Rating: 4.5 out of 5 stars 139 reviews
Sales Rank: 9097

Genre: rock-music
Media: MP3 Download
Running Time: 2497 Minutes

ASIN: B001NSAJ3G

Publication Date: May 20, 1997
Availability: Usually ships in 1-2 business days

Customer Reviews:
1 out of 5 stars Warning - two different versions of this album on Amazon!   January 9, 2010
Happy Scamper (Manchester MD USA)
0 out of 1 found this review helpful


This album is one of the Moody Blue's milestones, a symphonic progressive rock album.

But BEWARE - Amazon sells two different MP3 versions of this particular DAYS OF FUTURE PASSED album. A cheaper $5 version, and a more expensive $9.49 album.

The cheaper version only contains the first seven tracks of the original album; it does not have the remaining tracks, numbered 8 through 7. And missing is their classic TUESDAY AFTERNOON.

So beware - if you're looking for the complete album, do not buy the cheaper version!

NOTE: I gave this one star so people would know that they could be shortchanged if they buy the cheaper version.



2 out of 5 stars schmaltz   August 2, 2009
bloodnok (east finchley)
0 out of 3 found this review helpful

one tune is worthwhile on this recording & even that is ruined by one of the worst poems(?) ever committed to vinyl. this was the best the moody's ever got, too. what a pathetically awful band ...

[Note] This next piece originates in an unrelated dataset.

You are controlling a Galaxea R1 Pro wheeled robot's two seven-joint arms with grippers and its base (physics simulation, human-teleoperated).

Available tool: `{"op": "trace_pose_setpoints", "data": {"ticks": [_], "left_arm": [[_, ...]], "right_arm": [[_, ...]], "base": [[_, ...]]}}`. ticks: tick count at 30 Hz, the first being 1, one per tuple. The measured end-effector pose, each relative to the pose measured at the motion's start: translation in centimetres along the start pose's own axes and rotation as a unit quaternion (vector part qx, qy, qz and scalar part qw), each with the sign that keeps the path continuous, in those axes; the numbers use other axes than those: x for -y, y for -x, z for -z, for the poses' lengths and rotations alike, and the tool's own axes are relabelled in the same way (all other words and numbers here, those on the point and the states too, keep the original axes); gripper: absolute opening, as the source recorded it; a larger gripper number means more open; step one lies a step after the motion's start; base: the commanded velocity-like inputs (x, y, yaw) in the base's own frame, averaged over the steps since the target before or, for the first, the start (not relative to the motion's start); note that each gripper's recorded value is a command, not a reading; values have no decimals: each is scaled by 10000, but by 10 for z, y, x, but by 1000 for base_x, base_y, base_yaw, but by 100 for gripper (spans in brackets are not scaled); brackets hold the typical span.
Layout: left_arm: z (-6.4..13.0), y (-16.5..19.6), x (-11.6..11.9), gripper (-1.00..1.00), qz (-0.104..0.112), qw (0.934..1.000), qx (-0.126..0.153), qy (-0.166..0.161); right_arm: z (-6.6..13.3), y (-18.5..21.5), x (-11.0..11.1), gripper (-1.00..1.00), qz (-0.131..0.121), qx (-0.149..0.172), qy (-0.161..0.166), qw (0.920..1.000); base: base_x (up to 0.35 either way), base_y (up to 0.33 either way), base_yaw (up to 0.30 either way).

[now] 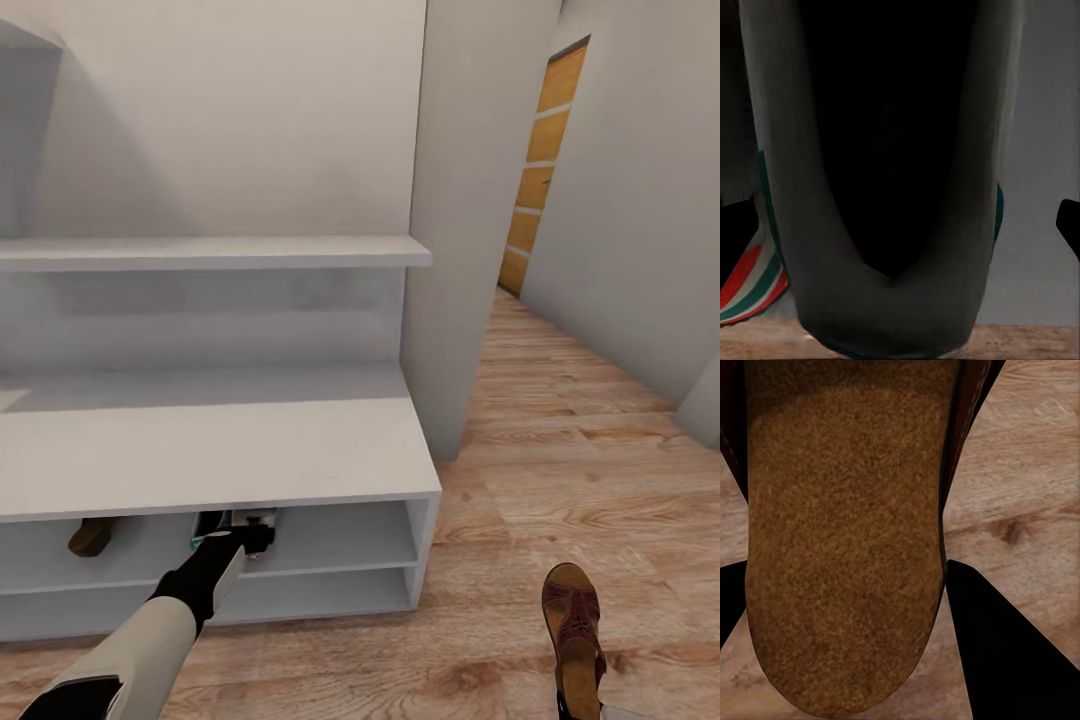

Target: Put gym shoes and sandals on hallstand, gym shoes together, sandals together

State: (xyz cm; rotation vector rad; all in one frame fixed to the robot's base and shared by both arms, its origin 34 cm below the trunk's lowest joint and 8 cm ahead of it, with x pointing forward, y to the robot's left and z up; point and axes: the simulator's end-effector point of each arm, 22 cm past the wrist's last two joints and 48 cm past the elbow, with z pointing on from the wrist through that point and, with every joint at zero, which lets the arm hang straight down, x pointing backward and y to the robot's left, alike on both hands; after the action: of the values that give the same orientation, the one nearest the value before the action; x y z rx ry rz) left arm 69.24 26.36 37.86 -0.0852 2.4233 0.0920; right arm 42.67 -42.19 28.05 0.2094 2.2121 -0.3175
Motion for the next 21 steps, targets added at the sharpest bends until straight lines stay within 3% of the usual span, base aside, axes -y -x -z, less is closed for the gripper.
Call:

5 out of 5 stars Essential Classic   June 15, 2009
Phil (San Diego, CA) (San Diego, CA)
2 out of 2 found this review helpful

Even if you summarize the Moody Blues' career by purchasing the "Time Traveller" box set, you need this album. In this case I wouldn't settle for downloading just a couple select tracks.

The box set does do the justice of including the full album length versions of the two hits here, "Nights In White Satin" and "Tuesday Afternoon", but "Days of Future Passed" is a great example of a release from the album era where, from start to finish, it works as a whole and the whole is greater than the sum of its parts. Apart from the opening 'festival orchestra' instrumental (which seems to be very much about the orchestra and very little about the band) every track is a keeper.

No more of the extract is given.